I feel like I should offer some free advice to Heroku: your SQL databases would scale better if your dedicated SQL boxes were Amazon's high-RAM boxes rather than the high-CPU ones they opted for. RAM means more for database performance than CPU. Oh, also, offer some consulting for clients on their database woes. A lot of the time, people are doing lookups that should be using an index, but they haven't created it and so the database has to do a full table scan rather than an index lookup. And there's a big difference there. A full table scan of 1 million records will take 50,000 times longer than an index scan. Yeah, indexes are good. One of the reasons that CouchDB "scales so well" is that you can only do queries on things you've made indexes for.
I'm not saying that non RDBMS don't have their place. They do. However, we keep seeing articles posted about RDBMS not scaling and it doesn't seem like they quite know the purpose of scale. Scale doesn't have to be infinite. Nothing will do that. The questions is: will it scale enough to handle the traffic? And SQL databases will unless you're really, really big.
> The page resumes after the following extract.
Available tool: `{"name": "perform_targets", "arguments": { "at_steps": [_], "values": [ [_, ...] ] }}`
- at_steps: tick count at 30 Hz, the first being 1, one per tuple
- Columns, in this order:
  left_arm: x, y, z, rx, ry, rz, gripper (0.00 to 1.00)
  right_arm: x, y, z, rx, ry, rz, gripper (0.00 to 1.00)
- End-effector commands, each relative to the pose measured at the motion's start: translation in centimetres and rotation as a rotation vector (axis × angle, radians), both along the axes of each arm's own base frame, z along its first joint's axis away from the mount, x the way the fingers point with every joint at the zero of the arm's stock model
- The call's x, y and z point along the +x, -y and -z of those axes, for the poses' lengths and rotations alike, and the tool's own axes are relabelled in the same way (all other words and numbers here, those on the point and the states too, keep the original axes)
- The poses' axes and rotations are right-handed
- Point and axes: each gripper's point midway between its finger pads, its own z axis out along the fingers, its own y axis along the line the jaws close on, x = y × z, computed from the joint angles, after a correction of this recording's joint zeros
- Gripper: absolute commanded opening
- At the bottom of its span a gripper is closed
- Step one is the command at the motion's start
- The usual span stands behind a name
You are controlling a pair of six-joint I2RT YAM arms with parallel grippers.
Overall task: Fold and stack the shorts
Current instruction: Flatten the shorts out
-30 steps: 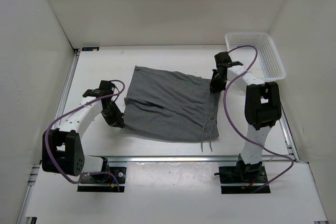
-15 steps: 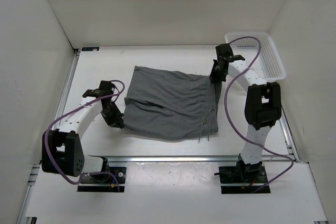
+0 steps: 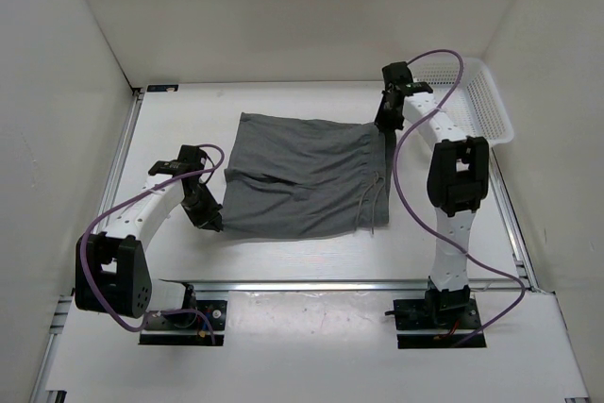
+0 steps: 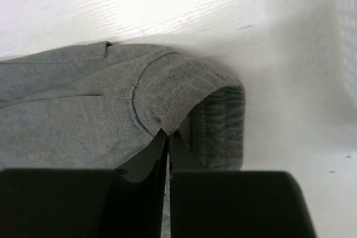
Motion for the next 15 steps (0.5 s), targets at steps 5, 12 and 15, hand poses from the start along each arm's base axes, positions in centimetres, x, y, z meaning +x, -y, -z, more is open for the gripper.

Do you expect your site to become a top 500 site on the internet? Heck, WordPress.com at #20 is doing fine implementing a not very efficient SQL backed blog. Now, I'm sure they implement caching and such, but it's still SQL backed.
Basically: learn a lot about indexes. If you become one of the top sites on the internet, hire someone who can help you. In the meantime make your product and don't worry too much about the FUD.